§ TASK REQUIREMENTS: Your task is to print all of the data word for word.

§ SUPPLIED MATERIAL:
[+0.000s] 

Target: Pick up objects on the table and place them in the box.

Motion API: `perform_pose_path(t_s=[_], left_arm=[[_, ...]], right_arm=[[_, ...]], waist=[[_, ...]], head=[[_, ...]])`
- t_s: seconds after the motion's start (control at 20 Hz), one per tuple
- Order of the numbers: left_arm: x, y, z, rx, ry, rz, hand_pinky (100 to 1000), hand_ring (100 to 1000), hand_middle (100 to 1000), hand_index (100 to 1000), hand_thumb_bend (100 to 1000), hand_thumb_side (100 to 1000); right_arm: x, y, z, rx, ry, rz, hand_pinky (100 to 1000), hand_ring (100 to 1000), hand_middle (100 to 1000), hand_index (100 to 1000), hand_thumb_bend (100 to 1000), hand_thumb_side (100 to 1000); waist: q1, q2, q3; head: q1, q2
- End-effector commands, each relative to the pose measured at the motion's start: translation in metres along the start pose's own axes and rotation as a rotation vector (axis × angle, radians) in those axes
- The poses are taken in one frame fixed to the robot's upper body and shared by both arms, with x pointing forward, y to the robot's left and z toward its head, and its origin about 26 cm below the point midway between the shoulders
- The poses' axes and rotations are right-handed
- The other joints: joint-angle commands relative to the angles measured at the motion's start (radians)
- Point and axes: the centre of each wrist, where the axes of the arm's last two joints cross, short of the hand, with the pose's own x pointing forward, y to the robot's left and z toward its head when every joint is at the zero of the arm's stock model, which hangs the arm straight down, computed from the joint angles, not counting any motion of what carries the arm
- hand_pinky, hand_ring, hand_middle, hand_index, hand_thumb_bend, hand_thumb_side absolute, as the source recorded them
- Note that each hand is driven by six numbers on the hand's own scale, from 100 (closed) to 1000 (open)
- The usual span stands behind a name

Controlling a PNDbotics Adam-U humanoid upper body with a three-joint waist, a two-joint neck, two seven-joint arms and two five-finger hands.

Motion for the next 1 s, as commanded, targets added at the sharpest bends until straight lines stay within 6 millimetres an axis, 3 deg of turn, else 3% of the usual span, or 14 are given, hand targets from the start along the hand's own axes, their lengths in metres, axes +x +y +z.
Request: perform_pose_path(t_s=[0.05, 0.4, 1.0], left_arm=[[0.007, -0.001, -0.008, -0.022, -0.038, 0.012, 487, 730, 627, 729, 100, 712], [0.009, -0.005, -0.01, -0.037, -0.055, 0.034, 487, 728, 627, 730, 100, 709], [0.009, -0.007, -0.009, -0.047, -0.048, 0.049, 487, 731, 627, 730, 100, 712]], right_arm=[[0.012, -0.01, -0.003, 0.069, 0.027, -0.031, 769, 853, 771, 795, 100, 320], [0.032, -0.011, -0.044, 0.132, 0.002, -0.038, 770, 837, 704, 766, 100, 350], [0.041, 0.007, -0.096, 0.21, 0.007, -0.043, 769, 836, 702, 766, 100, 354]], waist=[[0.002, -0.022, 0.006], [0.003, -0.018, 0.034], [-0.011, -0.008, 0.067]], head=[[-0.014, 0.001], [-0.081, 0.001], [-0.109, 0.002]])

§ THE COMPLETED TASK:
[+0.000s] 

Target: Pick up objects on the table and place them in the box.

Motion API: `perform_pose_path(t_s=[_], left_arm=[[_, ...]], right_arm=[[_, ...]], waist=[[_, ...]], head=[[_, ...]])`
- t_s: seconds after the motion's start (control at 20 Hz), one per tuple
- Order of the numbers: left_arm: x, y, z, rx, ry, rz, hand_pinky (100 to 1000), hand_ring (100 to 1000), hand_middle (100 to 1000), hand_index (100 to 1000), hand_thumb_bend (100 to 1000), hand_thumb_side (100 to 1000); right_arm: x, y, z, rx, ry, rz, hand_pinky (100 to 1000), hand_ring (100 to 1000), hand_middle (100 to 1000), hand_index (100 to 1000), hand_thumb_bend (100 to 1000), hand_thumb_side (100 to 1000); waist: q1, q2, q3; head: q1, q2
- End-effector commands, each relative to the pose measured at the motion's start: translation in metres along the start pose's own axes and rotation as a rotation vector (axis × angle, radians) in those axes
- The poses are taken in one frame fixed to the robot's upper body and shared by both arms, with x pointing forward, y to the robot's left and z toward its head, and its origin about 26 cm below the point midway between the shoulders
- The poses' axes and rotations are right-handed
- The other joints: joint-angle commands relative to the angles measured at the motion's start (radians)
- Point and axes: the centre of each wrist, where the axes of the arm's last two joints cross, short of the hand, with the pose's own x pointing forward, y to the robot's left and z toward its head when every joint is at the zero of the arm's stock model, which hangs the arm straight down, computed from the joint angles, not counting any motion of what carries the arm
- hand_pinky, hand_ring, hand_middle, hand_index, hand_thumb_bend, hand_thumb_side absolute, as the source recorded them
- Note that each hand is driven by six numbers on the hand's own scale, from 100 (closed) to 1000 (open)
- The usual span stands behind a name

Controlling a PNDbotics Adam-U humanoid upper body with a three-joint waist, a two-joint neck, two seven-joint arms and two five-finger hands.

Motion for the next 1 s, as commanded, targets added at the sharpest bends until straight lines stay within 6 millimetres an axis, 3 deg of turn, else 3% of the usual span, or 14 are given, hand targets from the start along the hand's own axes, their lengths in metres, axes +x +y +z.
Request: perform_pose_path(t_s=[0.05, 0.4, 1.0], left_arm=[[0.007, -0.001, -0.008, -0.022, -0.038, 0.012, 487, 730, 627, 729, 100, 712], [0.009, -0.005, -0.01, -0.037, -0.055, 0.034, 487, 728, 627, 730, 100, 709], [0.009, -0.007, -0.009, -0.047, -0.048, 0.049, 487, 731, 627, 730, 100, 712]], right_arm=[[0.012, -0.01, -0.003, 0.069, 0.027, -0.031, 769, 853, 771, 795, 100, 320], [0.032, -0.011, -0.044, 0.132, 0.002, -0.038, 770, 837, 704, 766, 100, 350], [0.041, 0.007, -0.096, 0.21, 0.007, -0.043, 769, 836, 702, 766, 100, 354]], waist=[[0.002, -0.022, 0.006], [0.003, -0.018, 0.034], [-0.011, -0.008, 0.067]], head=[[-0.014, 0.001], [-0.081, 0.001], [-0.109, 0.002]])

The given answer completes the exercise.